A changing climate impacts us all - but not equally.

We know that women and girls are disproportionally impacted by climate change, particularly in developing countries.

They experience pervasive and persistent inequality and discrimination that limits their ability to adapt and respond.

Their livelihoods are often dependent on those sectors where the impacts are most acutely felt - such as agriculture, forestry and water.

We all support an effective response to climate change - but the response can only be effective if the experiences and capacities of women are valued and embraced.

The enduring success of the historic agreements of 2015 – think of this, in 2015 we have the Sendai Framework for Disaster Risk Reduction, the 2030 Sustainable Development Goals and, of course, the historic Paris Agreement – the success of these three agreements is dependent upon effectively engaging women and girls – and this is true for every global challenge.

Australia is committed to translating the ambitions enshrined in these global commitments into practical, gender-responsive action.

And we’re at the forefront of efforts to promote the empowerment of women and girls, particularly in our region, the Indian Ocean and the Pacific.

I have set a target within our Overseas Development Assistance Program that at least 80 per cent of investments have to effectively consider gender equality throughout their implementation.

When we set a target like that, and people start thinking about the impact of an aid program, and recognise that we have to look at gender equality in how we implement it, you do see results.

We have a flagship program focusing on Pacific women and it really does capture our commitment to advancing gender equality.

The program provides $320 million to improve the political, economic and social opportunities of Pacific women.

Last week I met with eminent women and men from across the Pacific to discuss the progress made as a result of this program and the challenges ahead. 
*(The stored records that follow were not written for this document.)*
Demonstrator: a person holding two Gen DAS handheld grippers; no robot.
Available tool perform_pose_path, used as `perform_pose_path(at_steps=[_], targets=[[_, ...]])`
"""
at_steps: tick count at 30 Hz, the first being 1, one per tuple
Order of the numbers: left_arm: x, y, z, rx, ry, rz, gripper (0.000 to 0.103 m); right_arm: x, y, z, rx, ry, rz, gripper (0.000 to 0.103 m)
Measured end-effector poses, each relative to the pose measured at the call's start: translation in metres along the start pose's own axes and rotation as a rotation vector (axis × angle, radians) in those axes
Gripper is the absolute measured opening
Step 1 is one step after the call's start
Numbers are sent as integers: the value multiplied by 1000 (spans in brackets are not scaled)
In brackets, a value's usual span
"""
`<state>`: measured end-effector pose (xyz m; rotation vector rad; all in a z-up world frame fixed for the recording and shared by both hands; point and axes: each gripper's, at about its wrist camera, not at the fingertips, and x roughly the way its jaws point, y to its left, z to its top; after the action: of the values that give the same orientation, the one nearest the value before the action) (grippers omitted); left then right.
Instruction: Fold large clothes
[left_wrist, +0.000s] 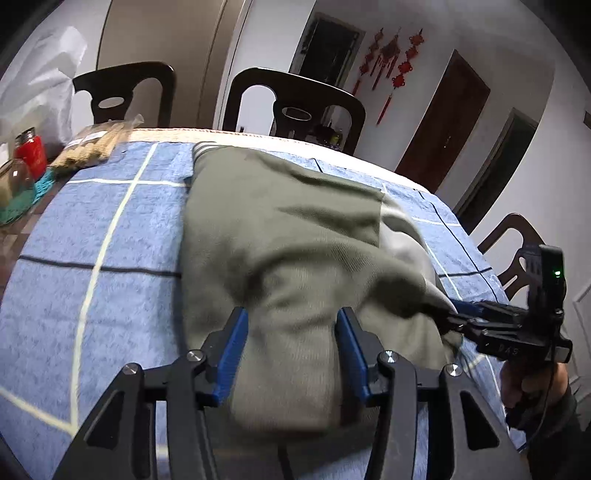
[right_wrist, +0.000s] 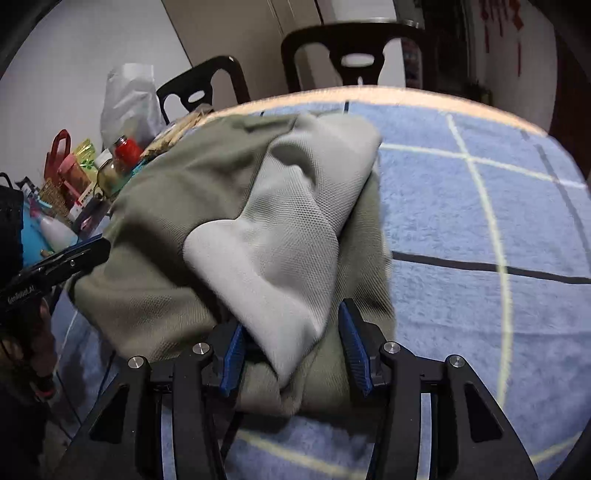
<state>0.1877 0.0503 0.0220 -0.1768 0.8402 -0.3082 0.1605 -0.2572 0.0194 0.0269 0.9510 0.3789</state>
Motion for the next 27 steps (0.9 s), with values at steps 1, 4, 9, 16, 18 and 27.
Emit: perform_pose_path(at_steps=[1,4,9,16,18,27], targets=[[-8,-1,-6,8,-9,7,52,-8,4,-3,-5,-10,-9,49],[-30,-6,-29,35,-30,46,57,-35,13,-20,-13,-43,-28,52],[-48,-18,-58,65,-30,133,68,-66,41,-47,-50,-83,-69,65],[-50,-28,-82,80,-9,225,69,-67,61,-68,-82,-87,-107,68],[-47,-27,-86,73,3,238,69,-63,62,-70,-82,-86,-113,69],[-42,-22,-95,31,25,267,69,-55,70,-74,-97,-85,-120,69]])
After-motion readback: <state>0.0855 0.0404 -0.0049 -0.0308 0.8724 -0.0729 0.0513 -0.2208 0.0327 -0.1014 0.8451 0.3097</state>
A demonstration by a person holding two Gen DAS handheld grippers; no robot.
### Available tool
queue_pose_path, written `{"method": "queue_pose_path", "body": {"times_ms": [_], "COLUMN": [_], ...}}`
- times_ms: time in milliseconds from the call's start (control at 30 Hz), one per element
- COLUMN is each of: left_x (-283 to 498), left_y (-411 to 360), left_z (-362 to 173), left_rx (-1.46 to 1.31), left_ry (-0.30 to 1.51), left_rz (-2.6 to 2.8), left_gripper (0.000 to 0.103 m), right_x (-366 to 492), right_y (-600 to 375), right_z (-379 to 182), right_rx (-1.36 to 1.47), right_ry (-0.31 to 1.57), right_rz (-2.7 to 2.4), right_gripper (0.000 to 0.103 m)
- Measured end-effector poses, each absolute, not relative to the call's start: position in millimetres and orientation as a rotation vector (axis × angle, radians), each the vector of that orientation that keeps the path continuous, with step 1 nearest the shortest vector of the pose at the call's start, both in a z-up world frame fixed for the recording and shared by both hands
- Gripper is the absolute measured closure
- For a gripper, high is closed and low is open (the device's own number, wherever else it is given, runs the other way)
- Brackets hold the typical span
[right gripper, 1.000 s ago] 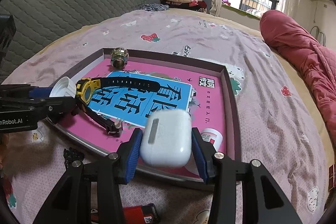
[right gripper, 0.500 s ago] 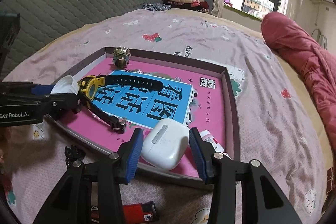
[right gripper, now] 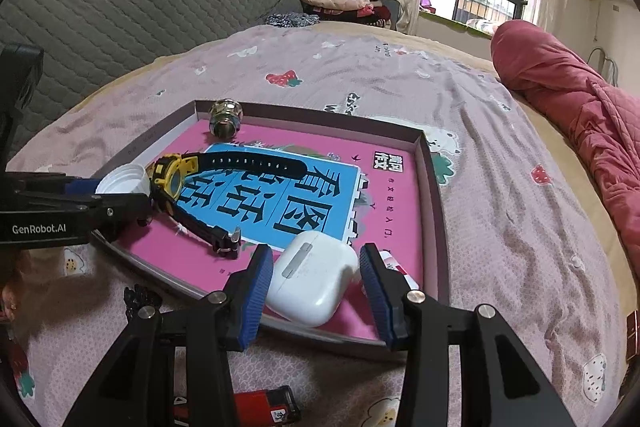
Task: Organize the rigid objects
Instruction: 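Lower the white bottle cap into the tray and open the left tool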
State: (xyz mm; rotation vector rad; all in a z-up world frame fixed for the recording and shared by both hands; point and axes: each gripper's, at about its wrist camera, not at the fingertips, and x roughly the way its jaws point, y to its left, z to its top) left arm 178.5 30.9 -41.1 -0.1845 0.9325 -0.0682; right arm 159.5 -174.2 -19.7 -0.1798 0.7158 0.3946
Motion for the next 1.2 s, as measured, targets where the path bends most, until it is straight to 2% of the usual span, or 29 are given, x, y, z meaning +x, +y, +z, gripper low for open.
{"method": "queue_pose_path", "body": {"times_ms": [333,767,1200], "left_x": [183.2,182.2,182.7], "left_y": [25.6,33.8,51.8], "left_z": [-50.0,-42.6,-36.9], "left_rx": [-0.161,-0.224,-0.284], "left_ry": [0.979,0.939,0.915], "left_rz": [-0.076,-0.095,-0.059], "left_gripper": [0.048,0.039,0.038], "right_x": [159.6,160.5,160.5], "right_y": [-185.2,-191.9,-193.2], "right_z": [-17.4,-17.1,-16.8], "right_rx": [-0.140,-0.118,-0.118], "right_ry": [0.712,0.708,0.707], "right_rz": [0.377,0.365,0.364], "right_gripper": [0.057,0.057,0.057]}}
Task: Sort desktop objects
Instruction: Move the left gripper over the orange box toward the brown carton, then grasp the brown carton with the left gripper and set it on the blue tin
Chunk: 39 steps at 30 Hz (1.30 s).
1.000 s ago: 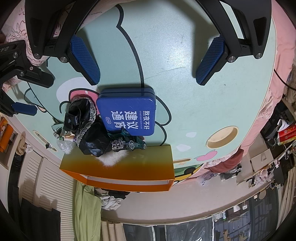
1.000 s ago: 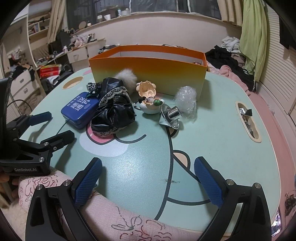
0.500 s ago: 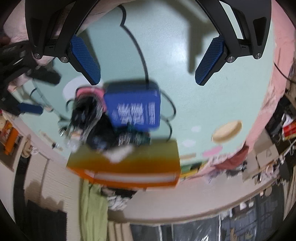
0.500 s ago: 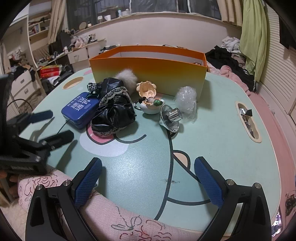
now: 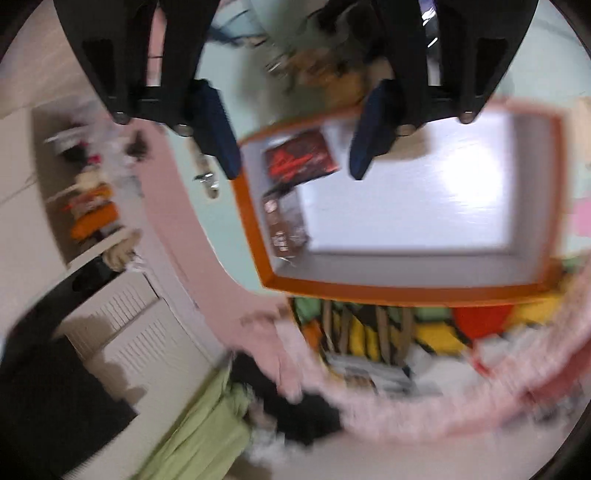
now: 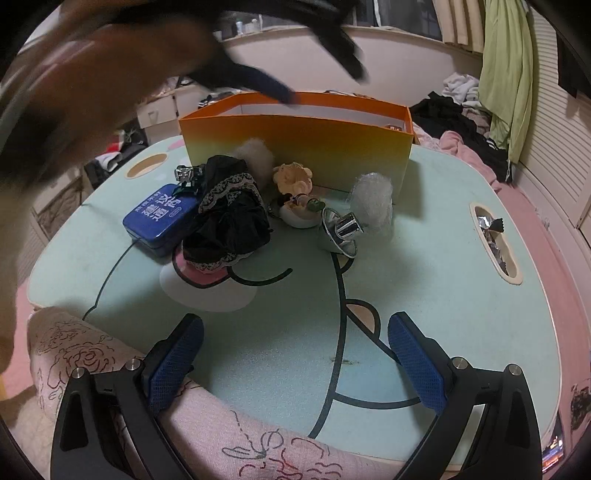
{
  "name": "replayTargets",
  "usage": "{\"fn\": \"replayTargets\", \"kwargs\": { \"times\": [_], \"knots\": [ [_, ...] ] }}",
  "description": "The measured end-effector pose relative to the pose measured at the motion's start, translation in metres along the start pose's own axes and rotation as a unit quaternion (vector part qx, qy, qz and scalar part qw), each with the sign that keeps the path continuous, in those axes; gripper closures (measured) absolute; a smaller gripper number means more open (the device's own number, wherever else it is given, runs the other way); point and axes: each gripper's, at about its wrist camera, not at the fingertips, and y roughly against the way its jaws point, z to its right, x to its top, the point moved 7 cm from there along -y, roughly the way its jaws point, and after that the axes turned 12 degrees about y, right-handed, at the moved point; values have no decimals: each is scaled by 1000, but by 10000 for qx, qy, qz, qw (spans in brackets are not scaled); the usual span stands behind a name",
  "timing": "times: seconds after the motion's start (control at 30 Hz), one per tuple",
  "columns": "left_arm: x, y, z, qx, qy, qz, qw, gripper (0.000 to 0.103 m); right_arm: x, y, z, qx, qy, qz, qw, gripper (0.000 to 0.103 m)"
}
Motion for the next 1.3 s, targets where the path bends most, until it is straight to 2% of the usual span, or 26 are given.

We actually established a Gender Equality Fund to support innovative investments that accelerate progress towards gender equality.

We are seeing the benefits already.

I am proud that an investment under the fund is being showcased here today - the ‘W+ Standard’, developed by WOCAN - Women Organizing for Change in Agriculture and Natural Resource Management.

WOCAN’s innovative approach certifies economic or environment projects that create social and economic benefits for women.

The ‘W+ Standard’ is already being utilised in Cambodia where women represent more than 90 per cent of stove users. Here the standard is being applied to promote women’s financial inclusion and access to clean energy.

I think WOCAN have done a wonderful job and I congratulate them on receiving a Momentum for Change Awardand recognise the UNFCCC Secretariat for their continued efforts to highlight transformational climate change activities.

Women, as agents of change, are critical in meeting the challenges of climate change and the pursuit of sustainable development.

And let’s face it, women bring particular perspectives, priorities and strengths from their life experiences.

Removing barriers to women’s leadership is a priority for Australia.

And when I say leadership, I mean not just political, but leadership in the family and communities, towns, provinces and politics.

We are committed to increasing the influence of women in driving solutions to climate change, including through strengthening their participation in UNFCCC processes.

At COP21, I was pleased to announce Australia’s support to harness the talents of the next generation of female negotiators, including through negotiator training for Pacific women delegates.

And I know a number of the women who received this training are here today in Marrakesh, pursuing their countries national interests.

We also support the ProPa network - a collaboration of government actors in the Pacific that works to ensure social inclusion and gender issues are integrated into climate change action and humanitarian response.

Four members of this network are also here in Marrakesh.

Australia was a strong advocate for the inclusion of gender in the Paris Agreement.

We support the ongoing efforts of Parties and the UNFCCC to promote gender issues through the Lima Work Programme on Gender.

The Work Programme has strengthened awareness and understanding of the differential impacts of climate change and the importance of women’s empowerment to lasting climate action.

We must continue this good work.

Linking our action on gender equality and climate change is not just the right thing to do, it’s the smart thing to do– it will accelerate our transition to more resilient low emissions future.